Things I loved about this book: all the characters—her mom, her friends, Jill and Taks, her love interest, Casimir, the animals (she has a dog and also works at a shelter), the evolution of the plot. Things that frustrated me: Well, because it was McKinley I was willing to go with it, but the world-building is weird—incomplete and random, with lots of assumptions, confusing lingo, truncated history, tantalizing and infuriating hints that you could know more if only she would tell you! You are set down in the middle of a work in progress that you have to figure out as you go along, and I didn’t feel like I had completely understood it even by the end of the book—but I didn’t care all that much, because I was enjoying myself and the story.

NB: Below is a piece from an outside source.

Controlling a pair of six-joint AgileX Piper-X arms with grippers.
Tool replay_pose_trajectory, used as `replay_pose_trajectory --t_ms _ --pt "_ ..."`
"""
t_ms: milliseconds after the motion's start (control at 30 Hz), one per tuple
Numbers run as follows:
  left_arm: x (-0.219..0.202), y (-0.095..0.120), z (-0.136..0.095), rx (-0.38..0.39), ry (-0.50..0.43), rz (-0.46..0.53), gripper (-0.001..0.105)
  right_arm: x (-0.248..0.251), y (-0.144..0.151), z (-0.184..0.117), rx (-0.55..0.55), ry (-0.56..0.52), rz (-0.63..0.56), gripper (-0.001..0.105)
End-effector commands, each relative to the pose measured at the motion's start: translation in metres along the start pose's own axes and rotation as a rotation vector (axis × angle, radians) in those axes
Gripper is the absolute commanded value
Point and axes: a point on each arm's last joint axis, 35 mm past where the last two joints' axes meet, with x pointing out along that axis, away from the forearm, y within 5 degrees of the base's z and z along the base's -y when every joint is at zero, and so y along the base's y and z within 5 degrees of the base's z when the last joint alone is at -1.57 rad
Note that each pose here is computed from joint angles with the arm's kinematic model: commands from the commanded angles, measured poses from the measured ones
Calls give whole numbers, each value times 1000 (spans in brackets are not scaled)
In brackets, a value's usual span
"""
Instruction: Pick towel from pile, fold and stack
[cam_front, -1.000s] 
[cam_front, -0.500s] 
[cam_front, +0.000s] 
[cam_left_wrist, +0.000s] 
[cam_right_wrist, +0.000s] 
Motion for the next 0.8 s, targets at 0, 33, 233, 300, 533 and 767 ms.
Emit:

The book ended satisfactorily, but it was more like the end of a chapter in this alternate history than the end of a world; it definitely left itself open for a sequel, but whether there will ever be one is anybody’s guess, since McKinley mostly doesn’t do sequels. I hope so, because I grew fond of these characters.
So–would I recommend it? Yes. But judging from the ratings on Goodreads, which range from one star to five, you definitely have to be a certain sort of reader to like it.
I’m tagging this with the YA Fiction category because it reads as if it could have been written specifically for teens; but as with most fantasy out there, if you are a fantasy reader you don’t discriminate between teen and adult fantasy, it’s all just fantasy!